• WHAT TO WORK ON:
Keep every word of the listing and reproduce it exactly, but set aside any image found there.

• DATASET EXCERPT:
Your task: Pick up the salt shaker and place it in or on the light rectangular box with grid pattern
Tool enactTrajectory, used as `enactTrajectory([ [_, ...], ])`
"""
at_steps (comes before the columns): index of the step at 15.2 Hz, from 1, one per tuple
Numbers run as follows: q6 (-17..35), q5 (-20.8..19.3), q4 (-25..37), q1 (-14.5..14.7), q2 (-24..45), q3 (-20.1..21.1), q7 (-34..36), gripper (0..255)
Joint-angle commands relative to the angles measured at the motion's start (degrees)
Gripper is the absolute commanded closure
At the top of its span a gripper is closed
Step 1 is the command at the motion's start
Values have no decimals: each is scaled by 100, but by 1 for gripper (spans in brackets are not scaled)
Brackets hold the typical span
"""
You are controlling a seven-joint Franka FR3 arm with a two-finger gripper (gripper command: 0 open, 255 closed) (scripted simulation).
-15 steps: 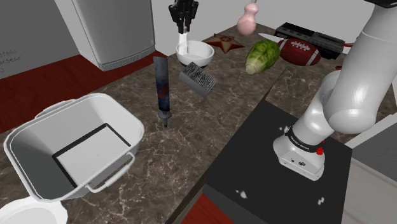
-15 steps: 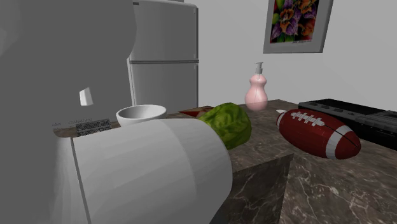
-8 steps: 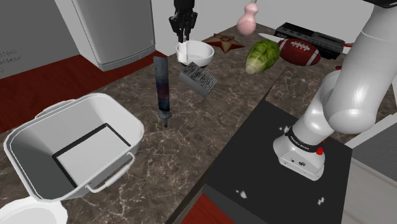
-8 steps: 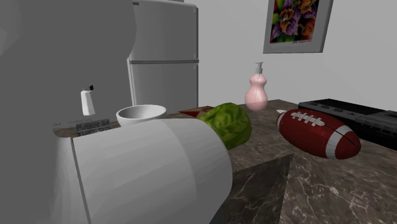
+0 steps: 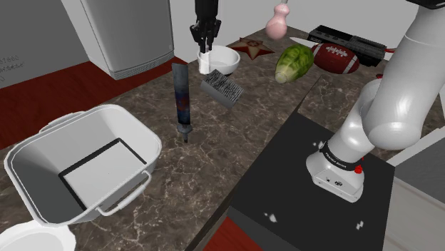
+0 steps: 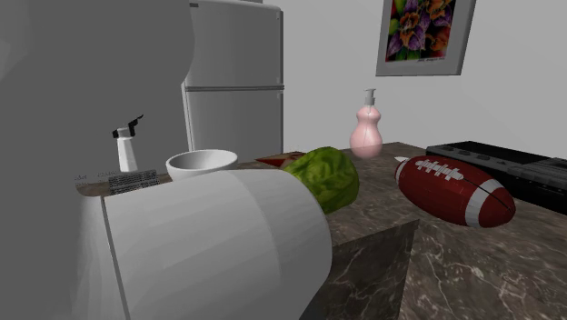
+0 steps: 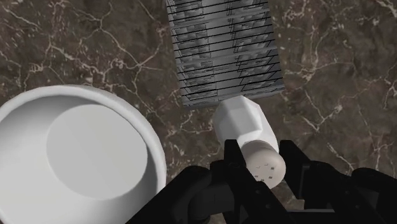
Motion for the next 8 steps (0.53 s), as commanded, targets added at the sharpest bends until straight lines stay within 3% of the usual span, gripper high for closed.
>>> enactTrajectory([
  [1,4,0,-3,0,-1,0,0,255],
  [2,4,0,-3,0,-1,0,0,255],
  [3,4,0,-3,0,-1,0,0,0],
  [8,4,0,-3,0,-1,0,0,0],
])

• ANSWER:
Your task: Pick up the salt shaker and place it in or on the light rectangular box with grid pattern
Tool enactTrajectory, used as `enactTrajectory([ [_, ...], ])`
"""
at_steps (comes before the columns): index of the step at 15.2 Hz, from 1, one per tuple
Numbers run as follows: q6 (-17..35), q5 (-20.8..19.3), q4 (-25..37), q1 (-14.5..14.7), q2 (-24..45), q3 (-20.1..21.1), q7 (-34..36), gripper (0..255)
Joint-angle commands relative to the angles measured at the motion's start (degrees)
Gripper is the absolute commanded closure
At the top of its span a gripper is closed
Step 1 is the command at the motion's start
Values have no decimals: each is scaled by 100, but by 1 for gripper (spans in brackets are not scaled)
Brackets hold the typical span
"""
You are controlling a seven-joint Franka FR3 arm with a two-finger gripper (gripper command: 0 open, 255 closed) (scripted simulation).
-15 steps: 
-15 steps: 
-8 steps: 
-8 steps: 
+0 steps: 
+0 steps: 
+0 steps: 
Motion for the next 8 steps (0.53 s), as commanded, targets added at the sharpest bends until straight lines stay within 3% of the usual span, gripper high for closed.
>>> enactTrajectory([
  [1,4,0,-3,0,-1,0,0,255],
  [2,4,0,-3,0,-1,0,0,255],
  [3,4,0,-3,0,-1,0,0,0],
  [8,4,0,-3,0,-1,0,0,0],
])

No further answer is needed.